Nonequivalent code snippets

Open nikolatechie opened this issue 1 year ago • 2 comments

Where is the problem?

In the last two code snippets.

What is the problem?

After $x = 0;, $y = $x++; is rewritten as $y = $x + 1;, $x++;. These snippets are not equivalent. In the first snippet, $y equals 0 after which $x gets incremented, whereas in the second snippet $y becomes 1 and $x gets incremented.

Please don't change anything below this point.

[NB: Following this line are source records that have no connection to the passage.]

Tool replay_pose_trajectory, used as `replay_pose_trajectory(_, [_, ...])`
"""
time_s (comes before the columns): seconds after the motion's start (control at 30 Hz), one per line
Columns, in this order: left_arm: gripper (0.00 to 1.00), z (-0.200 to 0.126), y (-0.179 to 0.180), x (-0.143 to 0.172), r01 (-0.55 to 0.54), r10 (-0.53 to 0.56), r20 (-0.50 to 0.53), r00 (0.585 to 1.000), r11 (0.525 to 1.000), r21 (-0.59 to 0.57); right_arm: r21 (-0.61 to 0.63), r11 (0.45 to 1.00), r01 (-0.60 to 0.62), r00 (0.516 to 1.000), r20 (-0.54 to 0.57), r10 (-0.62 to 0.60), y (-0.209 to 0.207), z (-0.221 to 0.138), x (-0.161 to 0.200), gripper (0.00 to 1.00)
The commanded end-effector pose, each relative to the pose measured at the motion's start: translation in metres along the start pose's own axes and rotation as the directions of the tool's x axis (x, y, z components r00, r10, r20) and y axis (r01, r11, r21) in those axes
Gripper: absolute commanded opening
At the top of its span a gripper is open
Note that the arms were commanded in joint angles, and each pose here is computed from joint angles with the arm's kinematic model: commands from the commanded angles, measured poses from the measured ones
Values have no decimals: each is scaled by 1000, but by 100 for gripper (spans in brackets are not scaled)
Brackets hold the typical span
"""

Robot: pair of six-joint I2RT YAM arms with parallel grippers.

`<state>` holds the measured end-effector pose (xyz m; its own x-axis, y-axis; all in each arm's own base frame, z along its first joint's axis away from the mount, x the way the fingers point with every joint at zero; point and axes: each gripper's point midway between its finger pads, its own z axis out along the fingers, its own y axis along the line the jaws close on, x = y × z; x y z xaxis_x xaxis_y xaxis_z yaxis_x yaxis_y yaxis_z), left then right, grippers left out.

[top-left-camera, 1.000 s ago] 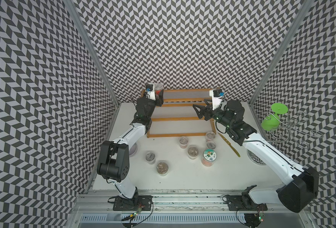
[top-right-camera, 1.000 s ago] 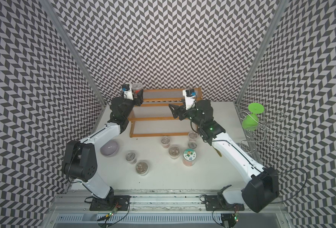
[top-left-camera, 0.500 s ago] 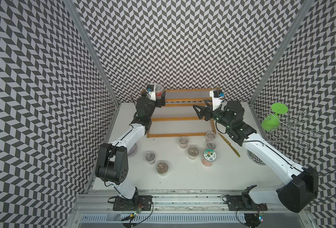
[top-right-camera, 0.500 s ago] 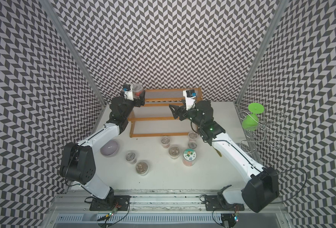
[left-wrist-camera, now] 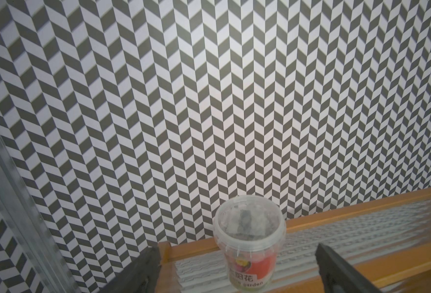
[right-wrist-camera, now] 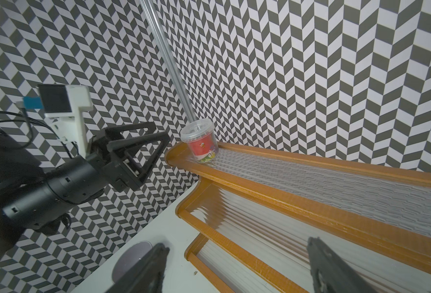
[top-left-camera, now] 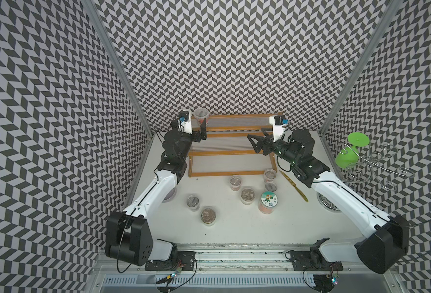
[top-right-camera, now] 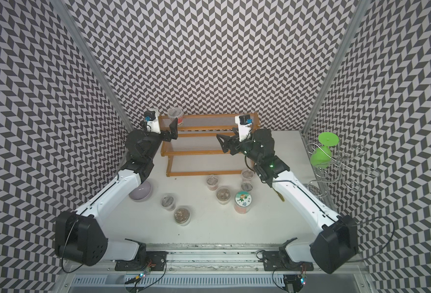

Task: Place the seed container on the shelf
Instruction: Place the seed jar on the shelf.

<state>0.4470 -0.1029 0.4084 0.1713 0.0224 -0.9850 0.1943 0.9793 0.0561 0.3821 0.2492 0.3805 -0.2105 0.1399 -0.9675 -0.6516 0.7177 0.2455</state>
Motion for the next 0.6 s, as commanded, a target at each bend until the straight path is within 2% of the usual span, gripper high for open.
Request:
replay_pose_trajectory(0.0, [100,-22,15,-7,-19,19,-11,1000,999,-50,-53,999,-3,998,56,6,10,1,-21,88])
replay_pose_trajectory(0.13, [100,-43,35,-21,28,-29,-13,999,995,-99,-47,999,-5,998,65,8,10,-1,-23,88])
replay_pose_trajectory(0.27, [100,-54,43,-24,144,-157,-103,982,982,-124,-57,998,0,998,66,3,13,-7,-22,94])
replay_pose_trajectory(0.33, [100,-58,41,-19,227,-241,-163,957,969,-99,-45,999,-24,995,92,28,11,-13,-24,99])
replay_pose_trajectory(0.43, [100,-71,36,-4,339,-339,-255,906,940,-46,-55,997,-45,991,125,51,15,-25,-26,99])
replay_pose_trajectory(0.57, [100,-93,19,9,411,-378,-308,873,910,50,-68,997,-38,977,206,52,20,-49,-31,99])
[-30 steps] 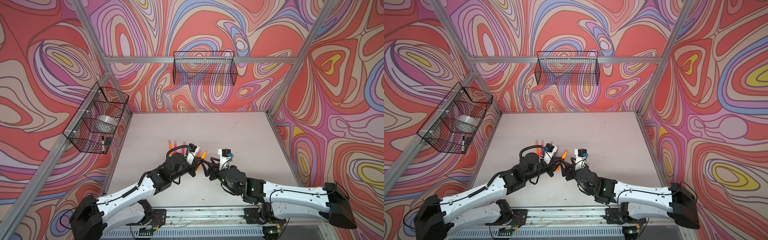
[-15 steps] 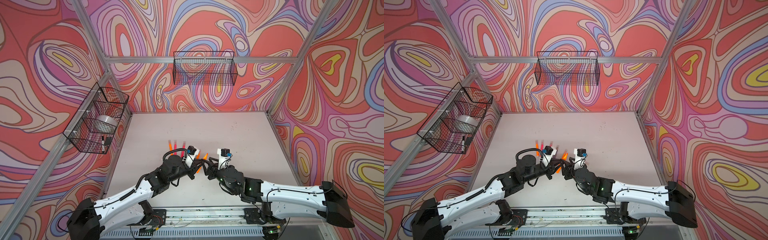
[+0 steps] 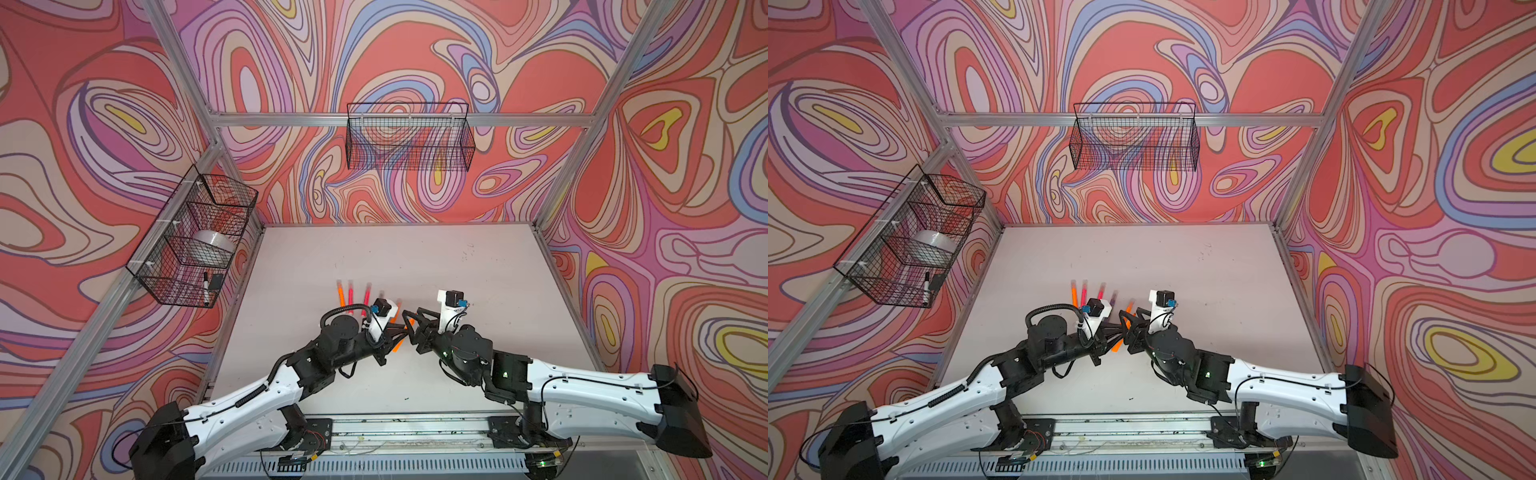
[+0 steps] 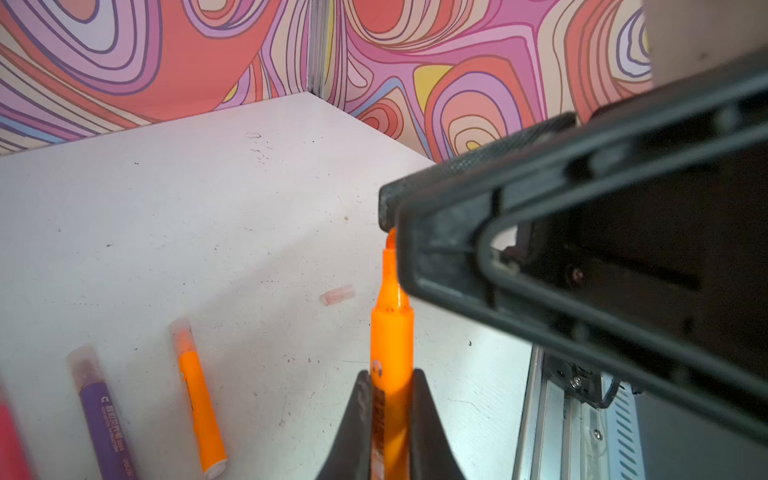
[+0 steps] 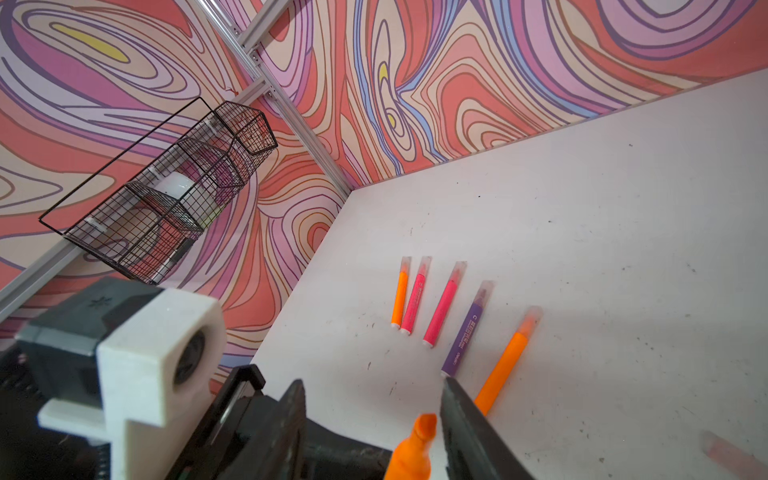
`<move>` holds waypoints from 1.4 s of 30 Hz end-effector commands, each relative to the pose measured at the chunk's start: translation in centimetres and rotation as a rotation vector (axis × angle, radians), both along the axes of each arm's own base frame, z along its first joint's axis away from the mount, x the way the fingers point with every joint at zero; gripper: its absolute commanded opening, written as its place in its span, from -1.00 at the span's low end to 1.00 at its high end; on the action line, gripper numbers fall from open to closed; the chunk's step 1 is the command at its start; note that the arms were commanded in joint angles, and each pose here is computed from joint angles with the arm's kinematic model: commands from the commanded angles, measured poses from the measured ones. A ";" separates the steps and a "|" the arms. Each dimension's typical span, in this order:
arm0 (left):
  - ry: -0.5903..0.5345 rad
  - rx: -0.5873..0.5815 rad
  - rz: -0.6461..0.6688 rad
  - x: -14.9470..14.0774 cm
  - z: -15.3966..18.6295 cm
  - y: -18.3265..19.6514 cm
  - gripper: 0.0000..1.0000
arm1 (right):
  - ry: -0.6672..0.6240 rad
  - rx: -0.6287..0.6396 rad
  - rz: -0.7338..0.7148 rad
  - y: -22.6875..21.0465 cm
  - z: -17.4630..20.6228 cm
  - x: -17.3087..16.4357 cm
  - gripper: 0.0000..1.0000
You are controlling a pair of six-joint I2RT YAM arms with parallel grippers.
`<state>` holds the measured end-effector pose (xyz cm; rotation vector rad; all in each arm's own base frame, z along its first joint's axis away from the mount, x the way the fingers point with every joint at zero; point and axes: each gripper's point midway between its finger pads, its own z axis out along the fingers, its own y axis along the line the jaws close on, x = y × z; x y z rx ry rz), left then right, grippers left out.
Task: Insert pens into pen caps
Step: Pick up the pen from the bottom-center of the table.
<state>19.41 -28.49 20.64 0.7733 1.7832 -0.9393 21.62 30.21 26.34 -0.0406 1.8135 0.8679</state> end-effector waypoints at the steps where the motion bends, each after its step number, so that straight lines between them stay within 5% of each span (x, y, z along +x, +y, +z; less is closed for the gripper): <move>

Build ID: HHVM=HHVM-4.164.0:HSL=v4.108.1:2024-02-08T13:44:46+0000:1fa47f258c6b68f8ec01899aa82fd6ffa0957109
Page requested: /hack/expressions-and-operators/incrementing-and-decrementing
Page requested at: Sun, 04 Aug 2024 19:54:28 +0000
Controller: GuidePageController

Aug 04 '24 20:08 nikolatechie

You are correct, $x++ is a post increment. The old value of $x gets used for the assignment. How would you like the statement to be rewritten? Should ++$x be used to restore the described behavior or should a different example be used altogether?

Aug 05 '24 05:08 lexidor

I would suggest just removing + 1 from the second code snippet, as this example would be the easiest to understand. That would look like this:

$x = 0;
$y = $x++; // Parse error

Instead, the above code must be written as statements.

$x = 0;
$y = $x;
$x++;

Aug 05 '24 09:08 nikolatechie